What you are asked to do :: Filter the entries below, keeping every line that has the word "rail".

Source data ::
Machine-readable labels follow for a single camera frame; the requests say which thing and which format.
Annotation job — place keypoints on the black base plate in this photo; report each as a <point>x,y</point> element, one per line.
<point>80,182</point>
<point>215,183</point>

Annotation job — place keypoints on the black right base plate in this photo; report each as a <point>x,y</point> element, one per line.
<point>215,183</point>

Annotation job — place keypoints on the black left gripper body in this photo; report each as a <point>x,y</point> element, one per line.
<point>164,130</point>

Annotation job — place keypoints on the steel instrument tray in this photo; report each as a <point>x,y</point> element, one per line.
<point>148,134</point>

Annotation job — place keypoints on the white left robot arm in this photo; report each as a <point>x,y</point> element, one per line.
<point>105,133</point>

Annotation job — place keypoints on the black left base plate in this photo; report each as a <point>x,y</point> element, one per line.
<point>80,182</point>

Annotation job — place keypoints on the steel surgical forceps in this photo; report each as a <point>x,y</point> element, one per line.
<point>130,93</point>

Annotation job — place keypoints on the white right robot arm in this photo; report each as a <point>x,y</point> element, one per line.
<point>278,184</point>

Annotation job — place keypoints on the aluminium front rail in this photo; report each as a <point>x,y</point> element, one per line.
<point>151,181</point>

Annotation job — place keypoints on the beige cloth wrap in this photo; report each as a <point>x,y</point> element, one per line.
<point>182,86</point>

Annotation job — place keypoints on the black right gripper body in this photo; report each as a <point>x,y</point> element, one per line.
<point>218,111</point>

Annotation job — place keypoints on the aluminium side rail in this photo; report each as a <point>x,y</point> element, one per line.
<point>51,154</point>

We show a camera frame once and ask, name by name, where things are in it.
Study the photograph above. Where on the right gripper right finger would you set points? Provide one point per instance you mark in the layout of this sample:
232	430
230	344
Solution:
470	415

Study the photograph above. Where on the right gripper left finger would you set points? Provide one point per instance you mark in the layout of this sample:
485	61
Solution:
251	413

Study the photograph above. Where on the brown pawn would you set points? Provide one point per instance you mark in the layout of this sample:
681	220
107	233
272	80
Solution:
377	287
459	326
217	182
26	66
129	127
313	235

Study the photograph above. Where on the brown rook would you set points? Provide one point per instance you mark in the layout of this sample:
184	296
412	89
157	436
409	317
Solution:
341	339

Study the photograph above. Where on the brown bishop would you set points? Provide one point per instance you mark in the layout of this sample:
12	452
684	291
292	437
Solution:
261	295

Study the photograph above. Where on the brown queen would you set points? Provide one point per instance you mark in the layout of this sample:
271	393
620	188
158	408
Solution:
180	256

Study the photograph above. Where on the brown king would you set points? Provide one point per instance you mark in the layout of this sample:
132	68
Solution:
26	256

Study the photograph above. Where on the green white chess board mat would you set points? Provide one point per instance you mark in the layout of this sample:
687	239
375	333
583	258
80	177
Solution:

Reply ::
Annotation job — place keypoints on the aluminium front rail in this photo; report each as a <point>x,y</point> element, one per line.
Annotation job — place keypoints on the aluminium side rail in this photo; report each as a <point>x,y</point> element, one per line.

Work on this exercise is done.